It is looking more and more like the third Tom Holland Spider-Man film is going to dive deep into the Spiderverse lore as it has been announced that Alfred Molina, who played Doc Ock in the second Tobey Maguire Spider-Man movie, is set to reprise his role.

Variety reports that the 67-year-old actor is going to play Doctor Otto Octavius in the third Spider-Man film starring Tom Holland. Molina had first played a role in Spider-Man 2, where Tobey Maguire played the wall-crawler.

Molina is also the second villain from a previous Spider-Man film to join the Tom Holland iteration of the franchise. Earlier this year, Jamie Foxx was announced as part of the cast. Foxx played the supervillain Electro in The Amazing Spider-Man 2, which starred Andrew Garfield as Spider-Man.

The Hollywood Reporter says that this news confirmed earlier rumors that Molina had been spotted on the still-untitled Spider-Man film set. Aside from Foxx and Holland, Molina will also be joining cast members Marisa Tomei, Zendaya, Tony Revolori, and Jacob Batalon, just to name a few.

This third Spider-Man film is a follow-up to the wildly successful 2019 film, Spider-Man: Far From Home. It is the highest-grossing Spider-Man film of all time, bringing in $1 billion in ticket sales.

However, it is not just the different Spider-Man films that this film is bringing together, but it is also connecting those films to the rest of the Marvel Cinematic Universe. This is evidenced by Benedict Cumberbatch joining the cast as Doctor Strange.

With Tony Stark dead at the end of Avengers: Endgame, Cumberbatch’s Doctor Strange is expected to be the one mentoring Tom Holland’s Peter Parker in the movie.
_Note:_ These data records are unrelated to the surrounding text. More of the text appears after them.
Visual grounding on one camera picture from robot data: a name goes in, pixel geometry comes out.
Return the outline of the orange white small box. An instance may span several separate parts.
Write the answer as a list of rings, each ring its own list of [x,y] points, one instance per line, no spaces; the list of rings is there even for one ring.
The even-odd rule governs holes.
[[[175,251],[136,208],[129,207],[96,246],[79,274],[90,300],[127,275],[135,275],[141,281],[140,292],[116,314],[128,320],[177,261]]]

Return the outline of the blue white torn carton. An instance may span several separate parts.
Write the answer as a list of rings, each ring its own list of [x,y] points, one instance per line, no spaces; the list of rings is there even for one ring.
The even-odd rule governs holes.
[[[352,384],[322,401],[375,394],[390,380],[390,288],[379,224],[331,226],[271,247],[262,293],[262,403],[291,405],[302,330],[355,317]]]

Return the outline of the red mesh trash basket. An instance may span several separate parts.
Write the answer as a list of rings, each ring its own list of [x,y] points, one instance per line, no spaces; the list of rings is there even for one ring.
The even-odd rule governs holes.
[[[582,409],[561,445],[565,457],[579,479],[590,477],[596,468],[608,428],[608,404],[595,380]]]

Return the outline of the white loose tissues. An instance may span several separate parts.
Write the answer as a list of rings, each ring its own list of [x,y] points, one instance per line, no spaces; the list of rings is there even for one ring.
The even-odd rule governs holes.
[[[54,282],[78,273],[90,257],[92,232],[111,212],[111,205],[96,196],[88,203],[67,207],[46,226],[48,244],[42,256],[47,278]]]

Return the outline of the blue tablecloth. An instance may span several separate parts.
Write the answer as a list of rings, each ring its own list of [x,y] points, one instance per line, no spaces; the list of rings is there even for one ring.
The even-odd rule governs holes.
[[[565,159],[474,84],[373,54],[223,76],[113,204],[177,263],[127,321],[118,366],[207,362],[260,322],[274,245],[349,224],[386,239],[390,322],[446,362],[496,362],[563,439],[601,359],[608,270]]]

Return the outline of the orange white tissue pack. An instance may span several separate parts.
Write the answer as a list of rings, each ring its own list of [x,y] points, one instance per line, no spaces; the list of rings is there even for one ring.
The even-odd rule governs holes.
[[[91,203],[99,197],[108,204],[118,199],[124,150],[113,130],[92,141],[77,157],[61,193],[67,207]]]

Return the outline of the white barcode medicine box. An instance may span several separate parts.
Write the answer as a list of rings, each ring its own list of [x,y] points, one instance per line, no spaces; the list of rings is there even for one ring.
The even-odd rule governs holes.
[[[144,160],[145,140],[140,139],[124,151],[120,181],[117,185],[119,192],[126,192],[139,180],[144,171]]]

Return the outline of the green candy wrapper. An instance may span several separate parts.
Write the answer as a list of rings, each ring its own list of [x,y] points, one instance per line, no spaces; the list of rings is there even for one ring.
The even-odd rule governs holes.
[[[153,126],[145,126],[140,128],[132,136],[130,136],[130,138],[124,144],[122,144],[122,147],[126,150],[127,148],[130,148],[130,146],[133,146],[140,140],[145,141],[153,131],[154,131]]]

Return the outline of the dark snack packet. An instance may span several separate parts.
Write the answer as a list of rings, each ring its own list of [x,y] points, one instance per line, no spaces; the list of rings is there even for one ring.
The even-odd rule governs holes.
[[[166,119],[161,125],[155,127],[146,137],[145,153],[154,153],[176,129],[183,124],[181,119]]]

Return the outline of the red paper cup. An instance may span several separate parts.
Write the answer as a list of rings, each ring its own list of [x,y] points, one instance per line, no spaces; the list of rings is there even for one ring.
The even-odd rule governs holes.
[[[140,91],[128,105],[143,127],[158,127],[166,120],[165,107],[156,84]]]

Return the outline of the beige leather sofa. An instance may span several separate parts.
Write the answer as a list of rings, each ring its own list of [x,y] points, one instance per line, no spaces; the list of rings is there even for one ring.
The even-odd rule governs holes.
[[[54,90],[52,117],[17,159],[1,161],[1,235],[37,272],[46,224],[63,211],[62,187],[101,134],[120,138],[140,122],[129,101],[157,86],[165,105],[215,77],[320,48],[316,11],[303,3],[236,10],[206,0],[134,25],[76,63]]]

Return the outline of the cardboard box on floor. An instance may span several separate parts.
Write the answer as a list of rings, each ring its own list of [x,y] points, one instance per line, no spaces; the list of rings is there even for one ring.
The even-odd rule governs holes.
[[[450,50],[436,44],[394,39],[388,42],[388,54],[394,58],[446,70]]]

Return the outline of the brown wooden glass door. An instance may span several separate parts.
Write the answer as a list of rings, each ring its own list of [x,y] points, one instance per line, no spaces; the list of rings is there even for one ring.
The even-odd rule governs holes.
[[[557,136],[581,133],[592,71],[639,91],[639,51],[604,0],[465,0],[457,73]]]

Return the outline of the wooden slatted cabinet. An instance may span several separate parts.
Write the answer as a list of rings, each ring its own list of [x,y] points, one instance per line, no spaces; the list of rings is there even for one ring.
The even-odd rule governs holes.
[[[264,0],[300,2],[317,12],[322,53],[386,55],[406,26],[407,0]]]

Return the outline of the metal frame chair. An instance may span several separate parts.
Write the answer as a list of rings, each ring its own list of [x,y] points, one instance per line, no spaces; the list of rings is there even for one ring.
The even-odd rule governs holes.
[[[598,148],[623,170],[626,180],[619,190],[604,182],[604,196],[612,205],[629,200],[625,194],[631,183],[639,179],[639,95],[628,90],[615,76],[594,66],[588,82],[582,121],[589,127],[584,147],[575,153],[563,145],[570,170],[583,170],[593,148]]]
His presence in the film, alongside Molina and Foxx, also means that those characters now exist in the Marvel Cinematic Universe.
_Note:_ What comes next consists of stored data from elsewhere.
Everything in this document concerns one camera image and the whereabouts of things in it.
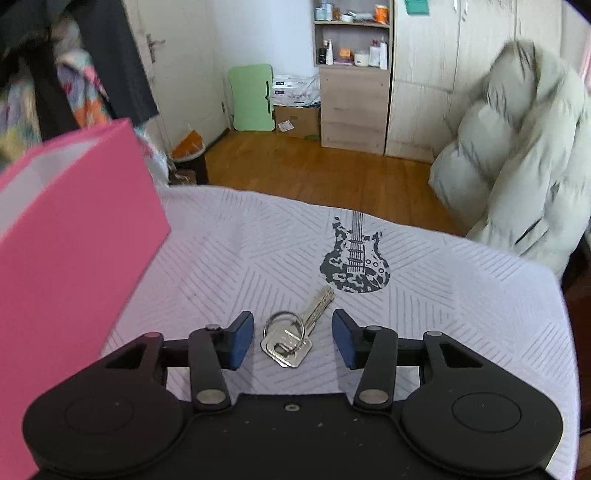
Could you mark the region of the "silver keys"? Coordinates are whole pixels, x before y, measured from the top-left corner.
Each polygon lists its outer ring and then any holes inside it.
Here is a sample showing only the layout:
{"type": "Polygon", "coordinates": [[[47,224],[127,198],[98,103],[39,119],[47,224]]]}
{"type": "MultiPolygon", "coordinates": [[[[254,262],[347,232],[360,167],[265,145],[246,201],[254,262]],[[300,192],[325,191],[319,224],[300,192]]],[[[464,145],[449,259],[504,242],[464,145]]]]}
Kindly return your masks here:
{"type": "Polygon", "coordinates": [[[304,313],[277,311],[266,320],[260,347],[280,367],[297,369],[312,348],[311,332],[335,300],[332,287],[322,288],[304,313]]]}

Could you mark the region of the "pink cardboard box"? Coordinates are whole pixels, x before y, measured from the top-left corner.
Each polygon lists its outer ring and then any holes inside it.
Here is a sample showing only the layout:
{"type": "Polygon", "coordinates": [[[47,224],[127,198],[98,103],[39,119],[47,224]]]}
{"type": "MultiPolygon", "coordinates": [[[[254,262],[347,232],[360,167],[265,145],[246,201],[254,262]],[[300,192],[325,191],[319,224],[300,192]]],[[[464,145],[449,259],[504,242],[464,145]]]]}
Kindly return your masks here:
{"type": "Polygon", "coordinates": [[[35,465],[27,407],[93,362],[170,226],[128,120],[37,146],[1,175],[1,475],[35,465]]]}

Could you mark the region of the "white guitar print tablecloth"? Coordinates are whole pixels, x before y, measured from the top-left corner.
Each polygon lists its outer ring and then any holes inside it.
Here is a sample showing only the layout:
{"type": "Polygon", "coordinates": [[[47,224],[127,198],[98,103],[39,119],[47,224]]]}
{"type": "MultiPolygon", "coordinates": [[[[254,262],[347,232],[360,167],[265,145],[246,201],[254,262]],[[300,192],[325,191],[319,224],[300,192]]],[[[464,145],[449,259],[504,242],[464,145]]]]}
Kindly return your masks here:
{"type": "MultiPolygon", "coordinates": [[[[112,329],[104,351],[146,332],[181,339],[242,311],[257,327],[277,311],[303,313],[325,287],[332,225],[352,212],[221,187],[158,192],[171,227],[112,329]]],[[[575,475],[580,394],[570,320],[548,268],[470,240],[363,218],[378,234],[390,280],[374,293],[338,291],[332,305],[361,325],[404,338],[443,332],[546,394],[564,433],[548,469],[575,475]]]]}

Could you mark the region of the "pale green puffer jacket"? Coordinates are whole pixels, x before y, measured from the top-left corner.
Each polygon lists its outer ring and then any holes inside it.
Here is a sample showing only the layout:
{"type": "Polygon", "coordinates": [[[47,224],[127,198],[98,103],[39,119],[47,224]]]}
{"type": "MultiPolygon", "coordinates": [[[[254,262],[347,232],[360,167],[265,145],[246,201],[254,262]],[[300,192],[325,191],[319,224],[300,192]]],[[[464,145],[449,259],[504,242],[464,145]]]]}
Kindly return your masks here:
{"type": "Polygon", "coordinates": [[[508,42],[429,184],[469,239],[563,276],[590,224],[583,81],[534,42],[508,42]]]}

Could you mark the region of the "cardboard box on floor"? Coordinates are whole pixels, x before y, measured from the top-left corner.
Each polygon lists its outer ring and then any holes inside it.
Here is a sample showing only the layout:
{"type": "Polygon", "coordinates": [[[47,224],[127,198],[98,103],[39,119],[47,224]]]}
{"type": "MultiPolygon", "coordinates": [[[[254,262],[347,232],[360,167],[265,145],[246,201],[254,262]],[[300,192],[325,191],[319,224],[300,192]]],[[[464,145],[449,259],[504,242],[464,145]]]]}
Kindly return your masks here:
{"type": "Polygon", "coordinates": [[[274,107],[276,132],[283,136],[318,141],[320,139],[320,108],[274,107]]]}

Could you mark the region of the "wooden wardrobe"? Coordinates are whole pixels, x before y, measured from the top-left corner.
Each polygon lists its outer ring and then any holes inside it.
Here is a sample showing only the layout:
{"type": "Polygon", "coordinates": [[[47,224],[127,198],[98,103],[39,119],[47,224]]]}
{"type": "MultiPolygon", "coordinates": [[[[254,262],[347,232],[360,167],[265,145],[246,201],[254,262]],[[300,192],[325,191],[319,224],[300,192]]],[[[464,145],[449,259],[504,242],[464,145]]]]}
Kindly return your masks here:
{"type": "Polygon", "coordinates": [[[504,45],[532,40],[564,56],[581,29],[563,1],[394,2],[389,156],[432,162],[504,45]]]}

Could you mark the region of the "white door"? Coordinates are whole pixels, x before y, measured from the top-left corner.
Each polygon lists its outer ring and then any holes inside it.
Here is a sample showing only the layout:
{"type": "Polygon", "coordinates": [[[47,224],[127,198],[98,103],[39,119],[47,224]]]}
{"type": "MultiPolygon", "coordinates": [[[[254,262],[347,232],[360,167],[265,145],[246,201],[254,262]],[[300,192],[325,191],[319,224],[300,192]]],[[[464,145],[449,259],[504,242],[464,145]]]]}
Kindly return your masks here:
{"type": "Polygon", "coordinates": [[[126,1],[159,115],[149,123],[172,150],[191,130],[209,145],[228,128],[209,1],[126,1]]]}

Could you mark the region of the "wooden shelf cabinet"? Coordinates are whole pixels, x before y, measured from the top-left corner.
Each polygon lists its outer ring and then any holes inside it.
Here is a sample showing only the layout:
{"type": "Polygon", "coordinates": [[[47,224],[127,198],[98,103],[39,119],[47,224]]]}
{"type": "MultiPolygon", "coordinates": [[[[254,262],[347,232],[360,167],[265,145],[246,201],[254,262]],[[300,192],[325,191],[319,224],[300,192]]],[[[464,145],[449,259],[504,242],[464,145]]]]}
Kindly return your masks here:
{"type": "Polygon", "coordinates": [[[383,154],[394,47],[393,1],[314,1],[322,146],[383,154]]]}

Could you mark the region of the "black hanging garment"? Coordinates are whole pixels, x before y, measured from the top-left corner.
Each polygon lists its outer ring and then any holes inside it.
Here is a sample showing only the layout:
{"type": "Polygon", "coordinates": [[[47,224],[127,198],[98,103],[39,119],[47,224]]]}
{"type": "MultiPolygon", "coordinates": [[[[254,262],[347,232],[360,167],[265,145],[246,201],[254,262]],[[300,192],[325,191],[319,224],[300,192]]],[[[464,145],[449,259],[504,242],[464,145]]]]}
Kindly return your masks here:
{"type": "Polygon", "coordinates": [[[120,1],[1,4],[1,145],[17,151],[158,113],[120,1]]]}
The fact that Cumberbatch will then go on to shoot Doctor Strange in the Multiverse of Madness after this Spider-Man film has fans fully expecting that the Spiderverse theory is going to be proven correct.

The third Spider-Man film is expected in theaters on Dec. 17, 2021, but that may still change depending on the global coronavirus pandemic state. In the United States, the Dec. 8 update from the Centers for Disease Control and Prevention puts the number of confirmed COVID-19 cases at 14,823,129 people. Deaths caused by COVID-19 are now at 282,785 people.

Globally, the World Health Organization’s Dec. 8 update says there is now 67,210,778 confirmed COVID-19. Fatalities from COVID-19 are now at 1,540,777 people.